● Task goal:
Repeat the data that follows, word for word, without the images.

● Given records:

-- Opening Marker --

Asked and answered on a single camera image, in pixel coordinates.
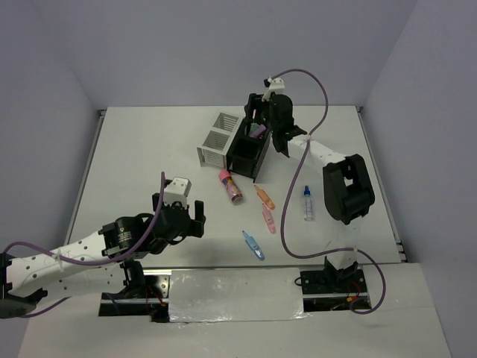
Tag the silver foil sheet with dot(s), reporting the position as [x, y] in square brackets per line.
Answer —
[245, 294]

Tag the clear blue-capped spray bottle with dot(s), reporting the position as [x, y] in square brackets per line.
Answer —
[308, 204]

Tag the pink highlighter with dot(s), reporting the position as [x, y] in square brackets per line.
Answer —
[269, 220]

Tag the purple highlighter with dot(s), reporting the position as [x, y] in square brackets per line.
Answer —
[258, 132]

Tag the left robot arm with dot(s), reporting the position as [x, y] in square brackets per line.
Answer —
[107, 261]

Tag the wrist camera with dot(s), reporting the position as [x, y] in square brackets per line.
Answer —
[177, 191]
[273, 86]

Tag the white slatted pen holder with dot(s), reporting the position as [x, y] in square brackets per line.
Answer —
[217, 140]

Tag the pink-capped marker tube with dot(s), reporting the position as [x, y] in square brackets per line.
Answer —
[233, 192]

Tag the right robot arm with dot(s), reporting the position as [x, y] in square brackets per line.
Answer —
[347, 190]

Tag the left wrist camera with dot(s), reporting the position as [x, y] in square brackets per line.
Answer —
[177, 191]

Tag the blue highlighter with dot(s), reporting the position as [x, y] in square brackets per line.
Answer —
[253, 246]

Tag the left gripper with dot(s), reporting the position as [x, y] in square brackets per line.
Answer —
[196, 229]

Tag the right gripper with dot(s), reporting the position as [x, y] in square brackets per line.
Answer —
[255, 103]

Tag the black slatted pen holder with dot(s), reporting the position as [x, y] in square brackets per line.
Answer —
[246, 154]

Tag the orange highlighter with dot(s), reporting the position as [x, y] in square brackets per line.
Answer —
[266, 200]

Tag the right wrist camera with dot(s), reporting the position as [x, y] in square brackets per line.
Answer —
[273, 86]

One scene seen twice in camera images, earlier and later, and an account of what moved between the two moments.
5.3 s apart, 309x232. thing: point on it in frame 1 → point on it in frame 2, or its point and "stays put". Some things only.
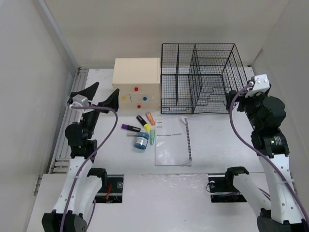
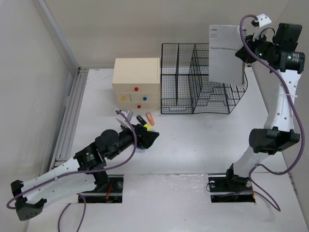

-- Closing Marker --

● Exercise output:
Asked and answered on a single camera image, in pixel coordinates.
Tag the silver foil sheet with dot(s), reporting the position as [x, y] in square brackets per line.
Answer —
[245, 294]

Tag the clear blue-capped spray bottle with dot(s), reporting the position as [x, y] in square brackets per line.
Answer —
[308, 204]

Tag the pink highlighter with dot(s), reporting the position as [x, y] in square brackets per line.
Answer —
[269, 220]

Tag the purple highlighter with dot(s), reporting the position as [x, y] in square brackets per line.
Answer —
[258, 132]

Tag the left robot arm with dot(s), reporting the position as [x, y] in square brackets per line.
Answer —
[107, 261]

Tag the wrist camera with dot(s), reporting the position as [x, y] in square brackets per line.
Answer —
[177, 191]
[273, 86]

Tag the white slatted pen holder with dot(s), reporting the position as [x, y] in square brackets per line.
Answer —
[217, 140]

Tag the pink-capped marker tube with dot(s), reporting the position as [x, y] in square brackets per line.
Answer —
[233, 192]

Tag the right robot arm with dot(s), reporting the position as [x, y] in square brackets per line.
Answer —
[347, 190]

Tag the left wrist camera with dot(s), reporting the position as [x, y] in square brackets per line.
Answer —
[177, 191]

Tag the blue highlighter with dot(s), reporting the position as [x, y] in square brackets per line.
Answer —
[253, 246]

Tag the left gripper with dot(s), reporting the position as [x, y] in square brackets per line.
Answer —
[196, 229]

Tag the right gripper with dot(s), reporting the position as [x, y] in square brackets per line.
Answer —
[255, 103]

Tag the black slatted pen holder with dot(s), reporting the position as [x, y] in square brackets per line.
Answer —
[246, 154]

Tag the orange highlighter with dot(s), reporting the position as [x, y] in square brackets per line.
Answer —
[266, 200]

Tag the right wrist camera with dot(s), reporting the position as [x, y] in square brackets per line.
Answer —
[273, 86]

One scene seen twice in camera images, earlier and later, and an account of what moved between the two moments.
5.3 s apart, 309x232. thing: point on it in frame 1 → point on it in frame 2, or its point and "stays put". Some things only.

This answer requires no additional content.